- Given entries -
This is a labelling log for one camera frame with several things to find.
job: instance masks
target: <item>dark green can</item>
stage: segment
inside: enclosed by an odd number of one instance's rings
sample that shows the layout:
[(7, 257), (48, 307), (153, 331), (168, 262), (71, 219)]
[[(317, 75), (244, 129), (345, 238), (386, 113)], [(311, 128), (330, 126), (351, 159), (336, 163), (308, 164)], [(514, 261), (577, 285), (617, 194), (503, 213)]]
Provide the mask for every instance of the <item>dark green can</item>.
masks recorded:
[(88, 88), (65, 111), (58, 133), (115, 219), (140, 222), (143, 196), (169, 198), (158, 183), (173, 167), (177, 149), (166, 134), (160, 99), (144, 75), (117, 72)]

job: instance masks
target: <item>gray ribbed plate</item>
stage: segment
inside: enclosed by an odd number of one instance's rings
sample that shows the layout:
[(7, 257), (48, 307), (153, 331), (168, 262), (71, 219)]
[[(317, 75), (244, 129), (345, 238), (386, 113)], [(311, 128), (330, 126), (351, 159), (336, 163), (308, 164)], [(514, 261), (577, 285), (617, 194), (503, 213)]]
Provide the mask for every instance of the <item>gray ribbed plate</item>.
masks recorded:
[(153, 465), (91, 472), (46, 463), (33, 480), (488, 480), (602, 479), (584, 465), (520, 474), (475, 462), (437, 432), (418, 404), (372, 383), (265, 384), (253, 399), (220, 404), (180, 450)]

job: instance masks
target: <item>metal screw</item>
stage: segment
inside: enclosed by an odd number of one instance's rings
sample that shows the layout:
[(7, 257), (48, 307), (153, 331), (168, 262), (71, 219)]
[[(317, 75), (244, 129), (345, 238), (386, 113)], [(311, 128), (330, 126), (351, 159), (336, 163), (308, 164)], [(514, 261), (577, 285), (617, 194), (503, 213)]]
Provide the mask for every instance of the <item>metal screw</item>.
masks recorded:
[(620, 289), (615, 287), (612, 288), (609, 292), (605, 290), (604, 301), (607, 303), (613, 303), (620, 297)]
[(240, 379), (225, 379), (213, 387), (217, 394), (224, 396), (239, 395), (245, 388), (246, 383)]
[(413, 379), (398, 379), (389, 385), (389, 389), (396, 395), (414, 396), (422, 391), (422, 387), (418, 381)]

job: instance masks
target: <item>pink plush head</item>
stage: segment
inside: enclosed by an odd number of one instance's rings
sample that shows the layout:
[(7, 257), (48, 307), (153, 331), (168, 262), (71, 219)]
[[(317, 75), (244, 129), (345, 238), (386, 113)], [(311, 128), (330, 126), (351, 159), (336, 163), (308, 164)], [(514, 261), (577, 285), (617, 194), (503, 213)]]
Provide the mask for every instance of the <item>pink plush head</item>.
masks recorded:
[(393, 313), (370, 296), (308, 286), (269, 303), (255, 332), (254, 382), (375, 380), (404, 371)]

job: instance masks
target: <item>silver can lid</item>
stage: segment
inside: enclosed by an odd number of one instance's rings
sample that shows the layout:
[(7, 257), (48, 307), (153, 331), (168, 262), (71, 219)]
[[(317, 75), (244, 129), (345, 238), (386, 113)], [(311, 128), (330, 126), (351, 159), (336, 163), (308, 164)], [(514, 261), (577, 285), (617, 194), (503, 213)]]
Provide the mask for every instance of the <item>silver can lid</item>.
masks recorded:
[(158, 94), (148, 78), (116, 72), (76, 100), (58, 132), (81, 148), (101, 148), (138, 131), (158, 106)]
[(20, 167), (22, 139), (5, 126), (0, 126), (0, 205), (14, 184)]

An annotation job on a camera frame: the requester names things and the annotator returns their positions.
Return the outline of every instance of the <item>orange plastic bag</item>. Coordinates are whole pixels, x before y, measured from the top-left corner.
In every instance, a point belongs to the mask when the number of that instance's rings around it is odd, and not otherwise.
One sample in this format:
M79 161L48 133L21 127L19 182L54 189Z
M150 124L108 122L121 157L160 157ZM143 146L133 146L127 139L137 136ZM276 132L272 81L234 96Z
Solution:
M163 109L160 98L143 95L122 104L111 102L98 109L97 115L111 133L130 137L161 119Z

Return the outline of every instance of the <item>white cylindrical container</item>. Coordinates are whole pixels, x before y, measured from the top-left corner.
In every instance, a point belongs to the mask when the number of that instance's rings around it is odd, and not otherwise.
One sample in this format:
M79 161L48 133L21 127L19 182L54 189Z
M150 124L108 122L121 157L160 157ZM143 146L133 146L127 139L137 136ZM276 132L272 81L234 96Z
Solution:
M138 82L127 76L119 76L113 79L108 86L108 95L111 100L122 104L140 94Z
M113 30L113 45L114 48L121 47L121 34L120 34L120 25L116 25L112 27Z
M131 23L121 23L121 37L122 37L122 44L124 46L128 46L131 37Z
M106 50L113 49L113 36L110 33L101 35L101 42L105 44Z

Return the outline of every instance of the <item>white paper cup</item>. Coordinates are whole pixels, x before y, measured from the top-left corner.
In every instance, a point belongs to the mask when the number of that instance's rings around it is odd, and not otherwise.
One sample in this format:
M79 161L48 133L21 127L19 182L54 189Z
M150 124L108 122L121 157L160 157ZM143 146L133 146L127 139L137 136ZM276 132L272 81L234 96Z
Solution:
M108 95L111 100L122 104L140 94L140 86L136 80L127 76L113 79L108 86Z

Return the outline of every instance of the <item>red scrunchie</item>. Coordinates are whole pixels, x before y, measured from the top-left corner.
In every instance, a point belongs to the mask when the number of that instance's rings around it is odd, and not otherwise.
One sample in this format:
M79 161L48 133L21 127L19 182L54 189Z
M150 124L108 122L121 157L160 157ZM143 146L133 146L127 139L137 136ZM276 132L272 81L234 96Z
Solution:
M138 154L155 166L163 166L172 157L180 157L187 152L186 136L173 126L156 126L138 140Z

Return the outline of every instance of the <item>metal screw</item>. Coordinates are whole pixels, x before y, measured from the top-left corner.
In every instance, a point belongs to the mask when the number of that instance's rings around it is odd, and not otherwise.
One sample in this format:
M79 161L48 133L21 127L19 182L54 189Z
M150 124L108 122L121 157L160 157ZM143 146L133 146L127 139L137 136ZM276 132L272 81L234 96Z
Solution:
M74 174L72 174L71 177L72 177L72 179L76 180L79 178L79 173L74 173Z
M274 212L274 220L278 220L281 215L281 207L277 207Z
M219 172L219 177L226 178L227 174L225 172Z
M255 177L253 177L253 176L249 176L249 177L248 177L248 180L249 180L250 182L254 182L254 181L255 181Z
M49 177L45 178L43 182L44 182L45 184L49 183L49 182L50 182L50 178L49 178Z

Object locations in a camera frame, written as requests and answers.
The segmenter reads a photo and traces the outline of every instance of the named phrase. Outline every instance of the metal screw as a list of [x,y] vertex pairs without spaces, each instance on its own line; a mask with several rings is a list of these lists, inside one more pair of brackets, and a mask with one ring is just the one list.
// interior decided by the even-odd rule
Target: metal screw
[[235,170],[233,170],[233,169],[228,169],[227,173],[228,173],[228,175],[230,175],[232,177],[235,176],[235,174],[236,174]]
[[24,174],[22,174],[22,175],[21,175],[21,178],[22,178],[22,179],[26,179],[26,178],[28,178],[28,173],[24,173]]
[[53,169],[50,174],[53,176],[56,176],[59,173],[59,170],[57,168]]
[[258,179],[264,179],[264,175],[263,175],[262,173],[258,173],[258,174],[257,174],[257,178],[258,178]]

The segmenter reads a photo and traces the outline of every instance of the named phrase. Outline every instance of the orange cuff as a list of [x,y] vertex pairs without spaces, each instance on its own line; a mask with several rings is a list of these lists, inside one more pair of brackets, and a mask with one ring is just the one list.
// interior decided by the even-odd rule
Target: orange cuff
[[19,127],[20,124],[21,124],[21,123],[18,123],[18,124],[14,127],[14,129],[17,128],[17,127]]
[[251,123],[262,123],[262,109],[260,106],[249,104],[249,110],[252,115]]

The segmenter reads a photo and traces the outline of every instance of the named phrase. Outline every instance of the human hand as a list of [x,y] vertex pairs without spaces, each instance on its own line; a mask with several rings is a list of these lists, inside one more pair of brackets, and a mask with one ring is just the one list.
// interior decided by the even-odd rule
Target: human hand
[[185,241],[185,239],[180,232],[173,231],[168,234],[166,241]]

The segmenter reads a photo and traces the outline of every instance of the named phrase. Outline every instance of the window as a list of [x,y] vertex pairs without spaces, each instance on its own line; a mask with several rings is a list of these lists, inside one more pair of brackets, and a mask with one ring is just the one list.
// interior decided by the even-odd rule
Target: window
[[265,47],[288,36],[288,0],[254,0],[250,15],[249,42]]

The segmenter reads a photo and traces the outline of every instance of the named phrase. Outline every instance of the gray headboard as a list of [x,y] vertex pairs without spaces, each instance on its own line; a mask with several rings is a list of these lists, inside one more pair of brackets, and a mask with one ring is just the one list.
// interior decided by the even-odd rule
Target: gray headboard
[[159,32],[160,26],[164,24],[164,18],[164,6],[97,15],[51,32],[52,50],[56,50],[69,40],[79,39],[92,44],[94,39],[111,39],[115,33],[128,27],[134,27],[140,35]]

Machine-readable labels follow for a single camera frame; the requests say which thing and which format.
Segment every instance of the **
==
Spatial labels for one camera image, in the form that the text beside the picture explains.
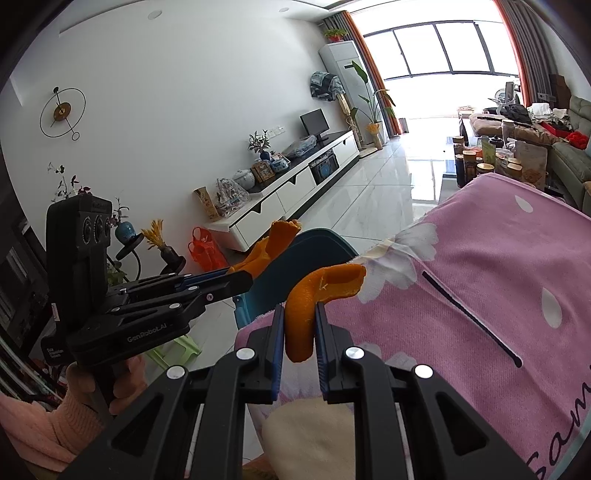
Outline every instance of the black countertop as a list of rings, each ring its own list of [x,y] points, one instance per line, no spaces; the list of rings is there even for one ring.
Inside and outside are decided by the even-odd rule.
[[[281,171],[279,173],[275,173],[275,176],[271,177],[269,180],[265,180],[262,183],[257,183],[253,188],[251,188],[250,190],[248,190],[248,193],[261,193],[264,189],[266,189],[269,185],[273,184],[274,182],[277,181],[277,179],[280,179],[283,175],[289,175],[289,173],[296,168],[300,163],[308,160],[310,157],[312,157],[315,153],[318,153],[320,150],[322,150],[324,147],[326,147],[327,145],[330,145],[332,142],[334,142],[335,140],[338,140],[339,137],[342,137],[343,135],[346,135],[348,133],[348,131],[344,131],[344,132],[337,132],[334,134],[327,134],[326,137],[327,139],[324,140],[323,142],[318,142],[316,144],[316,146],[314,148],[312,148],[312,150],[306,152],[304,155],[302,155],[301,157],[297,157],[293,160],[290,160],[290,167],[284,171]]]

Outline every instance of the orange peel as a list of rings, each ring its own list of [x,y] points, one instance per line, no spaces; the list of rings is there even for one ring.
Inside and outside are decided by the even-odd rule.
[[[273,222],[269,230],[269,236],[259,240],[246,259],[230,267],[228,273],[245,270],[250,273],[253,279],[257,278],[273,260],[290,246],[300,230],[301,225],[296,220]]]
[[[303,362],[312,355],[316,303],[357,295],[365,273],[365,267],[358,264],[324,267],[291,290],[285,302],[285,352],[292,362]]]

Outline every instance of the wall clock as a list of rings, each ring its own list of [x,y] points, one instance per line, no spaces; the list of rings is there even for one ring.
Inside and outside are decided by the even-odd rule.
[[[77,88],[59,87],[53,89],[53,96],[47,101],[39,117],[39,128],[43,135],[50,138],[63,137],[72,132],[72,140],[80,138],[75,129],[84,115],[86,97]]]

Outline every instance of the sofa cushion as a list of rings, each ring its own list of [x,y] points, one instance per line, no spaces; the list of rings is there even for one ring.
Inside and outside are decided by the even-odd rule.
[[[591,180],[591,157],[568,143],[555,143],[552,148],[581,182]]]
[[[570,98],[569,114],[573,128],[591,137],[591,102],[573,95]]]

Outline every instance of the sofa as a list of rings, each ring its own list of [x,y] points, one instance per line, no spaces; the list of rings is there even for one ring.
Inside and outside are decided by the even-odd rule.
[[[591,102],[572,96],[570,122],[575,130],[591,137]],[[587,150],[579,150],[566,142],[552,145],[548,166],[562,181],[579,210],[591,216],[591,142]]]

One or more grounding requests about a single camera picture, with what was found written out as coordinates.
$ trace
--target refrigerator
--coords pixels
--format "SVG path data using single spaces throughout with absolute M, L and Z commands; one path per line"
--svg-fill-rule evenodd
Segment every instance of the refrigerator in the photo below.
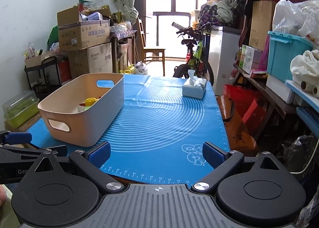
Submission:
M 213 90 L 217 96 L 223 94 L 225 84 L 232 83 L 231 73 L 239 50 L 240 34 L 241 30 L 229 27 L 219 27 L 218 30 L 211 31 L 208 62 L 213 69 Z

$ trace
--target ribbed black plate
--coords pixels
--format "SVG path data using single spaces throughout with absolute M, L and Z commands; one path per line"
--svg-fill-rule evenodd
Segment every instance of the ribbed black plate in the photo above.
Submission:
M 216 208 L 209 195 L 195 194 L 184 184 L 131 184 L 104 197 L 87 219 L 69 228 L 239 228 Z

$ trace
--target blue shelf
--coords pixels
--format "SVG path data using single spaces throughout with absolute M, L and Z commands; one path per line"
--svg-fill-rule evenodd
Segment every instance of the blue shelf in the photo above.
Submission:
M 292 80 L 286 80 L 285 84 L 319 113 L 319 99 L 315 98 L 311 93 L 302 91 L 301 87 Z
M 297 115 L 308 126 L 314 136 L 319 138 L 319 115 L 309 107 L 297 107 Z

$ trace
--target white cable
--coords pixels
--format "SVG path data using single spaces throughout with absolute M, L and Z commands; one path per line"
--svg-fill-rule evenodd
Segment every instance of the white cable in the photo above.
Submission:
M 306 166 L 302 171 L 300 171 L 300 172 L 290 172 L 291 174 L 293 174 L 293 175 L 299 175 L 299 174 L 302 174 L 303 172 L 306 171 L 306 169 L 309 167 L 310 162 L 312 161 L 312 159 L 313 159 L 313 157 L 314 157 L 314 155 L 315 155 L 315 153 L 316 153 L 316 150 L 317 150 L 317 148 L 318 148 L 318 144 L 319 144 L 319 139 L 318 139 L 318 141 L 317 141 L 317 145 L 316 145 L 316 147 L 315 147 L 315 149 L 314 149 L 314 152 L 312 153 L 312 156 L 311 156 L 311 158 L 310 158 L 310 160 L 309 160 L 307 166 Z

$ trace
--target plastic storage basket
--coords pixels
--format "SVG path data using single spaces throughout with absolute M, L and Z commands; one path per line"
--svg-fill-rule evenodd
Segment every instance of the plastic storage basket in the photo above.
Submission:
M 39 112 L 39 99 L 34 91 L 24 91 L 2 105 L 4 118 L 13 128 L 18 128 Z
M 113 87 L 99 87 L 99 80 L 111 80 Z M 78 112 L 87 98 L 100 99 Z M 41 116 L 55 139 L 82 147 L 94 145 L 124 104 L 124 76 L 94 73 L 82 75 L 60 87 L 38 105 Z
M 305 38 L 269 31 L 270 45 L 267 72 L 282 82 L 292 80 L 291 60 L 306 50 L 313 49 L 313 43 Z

- Instructions to follow -
How many lines in the records above contain the word "photo"? Give only the number.

- Solution for this exercise -
10